■ **What to work on**:
Copy out every line from the records that includes "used".

(Stored items)
------------------------------------------------------------

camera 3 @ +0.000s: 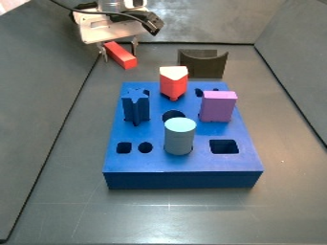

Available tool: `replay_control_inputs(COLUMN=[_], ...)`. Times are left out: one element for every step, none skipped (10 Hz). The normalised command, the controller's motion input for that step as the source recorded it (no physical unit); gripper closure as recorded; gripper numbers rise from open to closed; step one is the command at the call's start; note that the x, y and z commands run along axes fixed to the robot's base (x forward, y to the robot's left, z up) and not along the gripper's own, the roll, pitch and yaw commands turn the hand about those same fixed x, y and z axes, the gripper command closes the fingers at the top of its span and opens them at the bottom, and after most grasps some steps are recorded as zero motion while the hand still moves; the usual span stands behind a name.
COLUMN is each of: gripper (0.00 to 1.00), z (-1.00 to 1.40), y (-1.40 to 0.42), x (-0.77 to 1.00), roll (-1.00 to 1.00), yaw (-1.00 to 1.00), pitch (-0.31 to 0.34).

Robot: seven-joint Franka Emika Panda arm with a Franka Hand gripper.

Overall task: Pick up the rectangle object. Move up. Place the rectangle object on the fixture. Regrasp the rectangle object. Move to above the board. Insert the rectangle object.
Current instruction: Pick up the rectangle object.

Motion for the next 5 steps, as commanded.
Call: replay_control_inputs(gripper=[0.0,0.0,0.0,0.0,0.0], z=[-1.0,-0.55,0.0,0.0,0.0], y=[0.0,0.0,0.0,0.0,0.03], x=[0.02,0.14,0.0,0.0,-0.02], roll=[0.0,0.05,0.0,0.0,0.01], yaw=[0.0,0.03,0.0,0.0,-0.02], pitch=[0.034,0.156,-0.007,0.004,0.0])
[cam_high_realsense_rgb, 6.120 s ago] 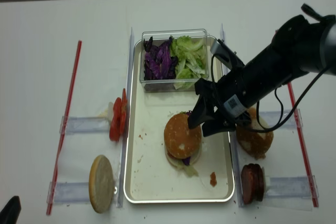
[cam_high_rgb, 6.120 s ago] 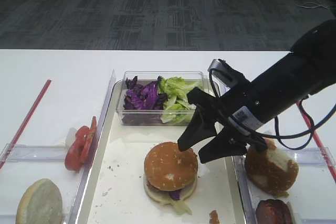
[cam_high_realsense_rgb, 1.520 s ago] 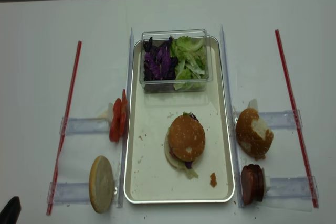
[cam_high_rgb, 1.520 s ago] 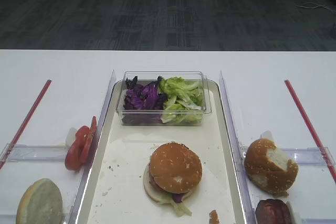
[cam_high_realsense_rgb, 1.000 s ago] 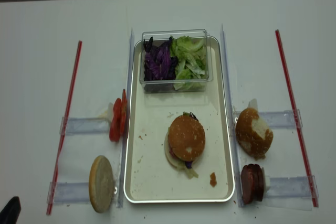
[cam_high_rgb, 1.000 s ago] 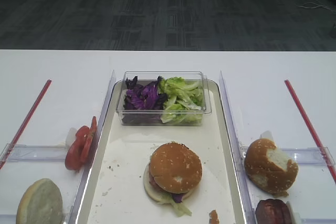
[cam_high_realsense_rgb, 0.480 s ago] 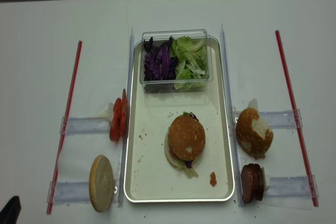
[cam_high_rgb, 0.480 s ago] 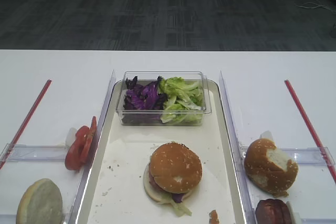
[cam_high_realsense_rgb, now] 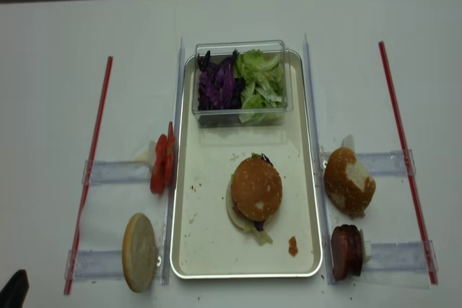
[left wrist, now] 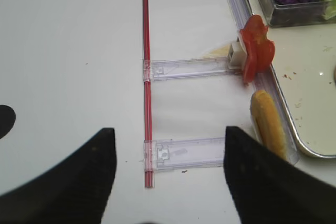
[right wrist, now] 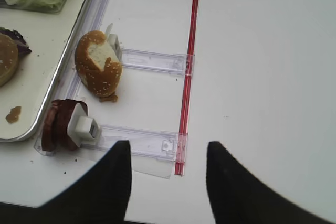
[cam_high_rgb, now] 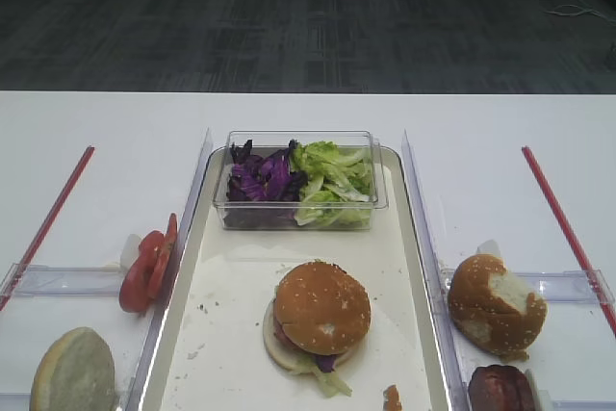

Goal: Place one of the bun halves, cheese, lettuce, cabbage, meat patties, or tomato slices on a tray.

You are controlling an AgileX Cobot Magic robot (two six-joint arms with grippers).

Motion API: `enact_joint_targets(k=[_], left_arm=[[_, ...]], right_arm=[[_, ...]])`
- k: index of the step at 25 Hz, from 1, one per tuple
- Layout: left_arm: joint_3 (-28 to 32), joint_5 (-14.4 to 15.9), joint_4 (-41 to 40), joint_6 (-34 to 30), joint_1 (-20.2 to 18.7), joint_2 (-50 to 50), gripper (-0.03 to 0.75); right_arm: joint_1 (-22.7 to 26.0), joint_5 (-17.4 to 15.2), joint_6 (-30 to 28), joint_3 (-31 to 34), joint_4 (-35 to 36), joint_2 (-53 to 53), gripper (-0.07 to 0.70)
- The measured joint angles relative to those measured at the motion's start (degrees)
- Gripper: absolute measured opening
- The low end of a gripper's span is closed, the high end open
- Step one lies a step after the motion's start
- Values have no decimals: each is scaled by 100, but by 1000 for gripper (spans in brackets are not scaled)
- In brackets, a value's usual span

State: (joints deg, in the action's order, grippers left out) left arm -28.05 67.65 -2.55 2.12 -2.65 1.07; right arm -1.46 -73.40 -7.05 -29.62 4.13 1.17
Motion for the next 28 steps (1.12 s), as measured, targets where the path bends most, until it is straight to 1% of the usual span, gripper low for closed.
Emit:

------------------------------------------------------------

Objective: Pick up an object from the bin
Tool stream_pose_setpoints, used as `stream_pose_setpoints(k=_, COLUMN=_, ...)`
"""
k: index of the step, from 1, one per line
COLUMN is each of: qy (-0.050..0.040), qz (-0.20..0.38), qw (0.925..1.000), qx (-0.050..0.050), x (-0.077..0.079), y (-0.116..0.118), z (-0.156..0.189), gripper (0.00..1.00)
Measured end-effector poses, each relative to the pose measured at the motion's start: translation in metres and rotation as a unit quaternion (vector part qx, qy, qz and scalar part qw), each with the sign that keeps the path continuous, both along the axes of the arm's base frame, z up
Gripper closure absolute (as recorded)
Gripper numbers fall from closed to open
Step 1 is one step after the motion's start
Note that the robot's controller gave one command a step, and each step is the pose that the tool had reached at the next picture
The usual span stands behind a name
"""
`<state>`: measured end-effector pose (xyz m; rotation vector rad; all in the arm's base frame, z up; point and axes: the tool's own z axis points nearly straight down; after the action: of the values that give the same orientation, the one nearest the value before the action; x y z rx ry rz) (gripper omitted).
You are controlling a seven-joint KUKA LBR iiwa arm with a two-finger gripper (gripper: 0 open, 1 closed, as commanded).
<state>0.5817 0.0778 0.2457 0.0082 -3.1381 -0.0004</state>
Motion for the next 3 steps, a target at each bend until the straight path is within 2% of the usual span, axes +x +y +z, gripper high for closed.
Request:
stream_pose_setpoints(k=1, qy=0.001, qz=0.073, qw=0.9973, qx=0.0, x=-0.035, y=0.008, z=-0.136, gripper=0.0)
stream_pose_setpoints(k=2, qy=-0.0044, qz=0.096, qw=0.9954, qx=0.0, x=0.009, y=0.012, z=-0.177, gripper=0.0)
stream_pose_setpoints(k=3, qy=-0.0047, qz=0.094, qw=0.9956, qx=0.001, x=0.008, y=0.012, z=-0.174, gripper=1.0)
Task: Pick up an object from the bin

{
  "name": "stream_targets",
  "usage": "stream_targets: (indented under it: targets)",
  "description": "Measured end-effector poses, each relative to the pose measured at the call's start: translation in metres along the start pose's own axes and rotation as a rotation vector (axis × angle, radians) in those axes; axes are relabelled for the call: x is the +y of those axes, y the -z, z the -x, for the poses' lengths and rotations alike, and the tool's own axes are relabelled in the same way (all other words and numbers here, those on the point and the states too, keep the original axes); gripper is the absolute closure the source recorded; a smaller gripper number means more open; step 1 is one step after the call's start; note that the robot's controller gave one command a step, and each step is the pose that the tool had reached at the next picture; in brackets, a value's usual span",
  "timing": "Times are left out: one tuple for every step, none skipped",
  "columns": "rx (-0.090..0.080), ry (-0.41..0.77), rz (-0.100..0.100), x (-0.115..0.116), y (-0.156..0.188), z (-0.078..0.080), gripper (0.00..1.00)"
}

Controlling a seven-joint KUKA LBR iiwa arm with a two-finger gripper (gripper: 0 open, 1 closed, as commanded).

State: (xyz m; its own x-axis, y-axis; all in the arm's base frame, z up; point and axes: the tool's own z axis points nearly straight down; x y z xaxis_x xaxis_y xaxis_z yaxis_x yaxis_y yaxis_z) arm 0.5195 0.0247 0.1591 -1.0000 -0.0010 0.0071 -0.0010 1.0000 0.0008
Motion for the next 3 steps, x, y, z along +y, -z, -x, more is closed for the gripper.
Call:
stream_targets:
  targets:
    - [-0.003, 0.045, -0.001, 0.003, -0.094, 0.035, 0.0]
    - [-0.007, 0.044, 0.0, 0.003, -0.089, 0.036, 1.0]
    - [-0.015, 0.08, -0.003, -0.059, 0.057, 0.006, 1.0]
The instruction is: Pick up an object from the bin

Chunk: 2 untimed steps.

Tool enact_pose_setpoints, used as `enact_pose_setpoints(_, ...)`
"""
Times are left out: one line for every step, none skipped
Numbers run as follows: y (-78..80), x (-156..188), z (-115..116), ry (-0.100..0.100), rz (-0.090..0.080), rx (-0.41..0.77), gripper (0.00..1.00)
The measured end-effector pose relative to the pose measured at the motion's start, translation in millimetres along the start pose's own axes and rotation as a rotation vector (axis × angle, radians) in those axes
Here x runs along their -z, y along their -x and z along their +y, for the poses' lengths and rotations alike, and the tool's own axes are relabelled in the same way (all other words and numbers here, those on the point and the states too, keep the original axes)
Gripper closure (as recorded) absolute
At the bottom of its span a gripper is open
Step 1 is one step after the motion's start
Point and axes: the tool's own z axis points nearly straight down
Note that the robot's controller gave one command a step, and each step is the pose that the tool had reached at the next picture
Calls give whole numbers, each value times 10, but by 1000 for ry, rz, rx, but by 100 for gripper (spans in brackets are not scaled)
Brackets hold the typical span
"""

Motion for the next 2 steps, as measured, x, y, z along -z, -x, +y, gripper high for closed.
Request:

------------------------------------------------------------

■ **Response to this exercise**:
Tool stream_pose_setpoints, used as `stream_pose_setpoints(k=_, COLUMN=_, ...)`
Tool enact_pose_setpoints, used as `enact_pose_setpoints(_, ...)`

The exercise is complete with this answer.